Problem to solve: The reply should contain all of the data below, word for word.

Data:
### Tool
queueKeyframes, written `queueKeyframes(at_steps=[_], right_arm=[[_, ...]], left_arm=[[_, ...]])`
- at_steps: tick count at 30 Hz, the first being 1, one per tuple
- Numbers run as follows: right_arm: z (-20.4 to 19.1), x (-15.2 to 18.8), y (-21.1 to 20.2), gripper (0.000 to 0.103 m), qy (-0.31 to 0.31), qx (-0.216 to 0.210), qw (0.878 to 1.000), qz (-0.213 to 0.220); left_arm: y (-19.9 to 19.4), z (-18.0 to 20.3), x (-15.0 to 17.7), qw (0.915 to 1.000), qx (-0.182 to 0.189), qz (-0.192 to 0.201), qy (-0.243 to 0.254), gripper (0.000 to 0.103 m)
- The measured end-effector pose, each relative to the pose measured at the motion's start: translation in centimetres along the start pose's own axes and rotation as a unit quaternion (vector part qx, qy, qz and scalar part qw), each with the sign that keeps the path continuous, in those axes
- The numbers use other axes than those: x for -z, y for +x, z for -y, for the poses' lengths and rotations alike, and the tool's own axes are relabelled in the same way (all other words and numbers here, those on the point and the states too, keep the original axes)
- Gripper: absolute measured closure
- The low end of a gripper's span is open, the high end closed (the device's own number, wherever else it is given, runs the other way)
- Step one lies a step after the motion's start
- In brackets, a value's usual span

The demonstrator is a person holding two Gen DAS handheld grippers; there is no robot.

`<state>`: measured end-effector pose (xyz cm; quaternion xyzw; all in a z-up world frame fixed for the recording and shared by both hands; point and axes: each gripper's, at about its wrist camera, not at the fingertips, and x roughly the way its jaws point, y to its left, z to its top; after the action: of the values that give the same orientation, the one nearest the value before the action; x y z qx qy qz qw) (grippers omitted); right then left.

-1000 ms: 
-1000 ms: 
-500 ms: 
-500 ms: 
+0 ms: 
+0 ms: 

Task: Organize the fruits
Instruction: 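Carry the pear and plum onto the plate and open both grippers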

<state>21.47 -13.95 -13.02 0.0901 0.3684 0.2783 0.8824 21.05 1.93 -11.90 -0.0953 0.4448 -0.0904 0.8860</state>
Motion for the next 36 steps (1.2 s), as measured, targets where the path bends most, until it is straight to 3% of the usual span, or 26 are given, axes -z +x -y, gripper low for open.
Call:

Finished task:
### Tool
queueKeyframes, written `queueKeyframes(at_steps=[_], right_arm=[[_, ...]], left_arm=[[_, ...]])`
- at_steps: tick count at 30 Hz, the first being 1, one per tuple
- Numbers run as follows: right_arm: z (-20.4 to 19.1), x (-15.2 to 18.8), y (-21.1 to 20.2), gripper (0.000 to 0.103 m), qy (-0.31 to 0.31), qx (-0.216 to 0.210), qw (0.878 to 1.000), qz (-0.213 to 0.220); left_arm: y (-19.9 to 19.4), z (-18.0 to 20.3), x (-15.0 to 17.7), qw (0.915 to 1.000), qx (-0.182 to 0.189), qz (-0.192 to 0.201), qy (-0.243 to 0.254), gripper (0.000 to 0.103 m)
- The measured end-effector pose, each relative to the pose measured at the motion's start: translation in centimetres along the start pose's own axes and rotation as a unit quaternion (vector part qx, qy, qz and scalar part qw), each with the sign that keeps the path continuous, in those axes
- The numbers use other axes than those: x for -z, y for +x, z for -y, for the poses' lengths and rotations alike, and the tool's own axes are relabelled in the same way (all other words and numbers here, those on the point and the states too, keep the original axes)
- Gripper: absolute measured closure
- The low end of a gripper's span is open, the high end closed (the device's own number, wherever else it is given, runs the other way)
- Step one lies a step after the motion's start
- In brackets, a value's usual span

The demonstrator is a person holding two Gen DAS handheld grippers; there is no robot.

`<state>`: measured end-effector pose (xyz cm; quaternion xyzw; all in a z-up world frame fixed for the recording and shared by both hands; point and axes: each gripper's, at about its wrist camera, not at the fingertips, and x roughly the way its jaws point, y to its left, z to its top; after the action: of the values that give the same orientation, the one nearest the value before the action; x y z qx qy qz qw) (grippers omitted); right then left.

-1000 ms: 
-1000 ms: 
-500 ms: 
-500 ms: 
+0 ms: 
+0 ms: 

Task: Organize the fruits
Instruction: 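Carry the pear and plum onto the plate and open both grippers
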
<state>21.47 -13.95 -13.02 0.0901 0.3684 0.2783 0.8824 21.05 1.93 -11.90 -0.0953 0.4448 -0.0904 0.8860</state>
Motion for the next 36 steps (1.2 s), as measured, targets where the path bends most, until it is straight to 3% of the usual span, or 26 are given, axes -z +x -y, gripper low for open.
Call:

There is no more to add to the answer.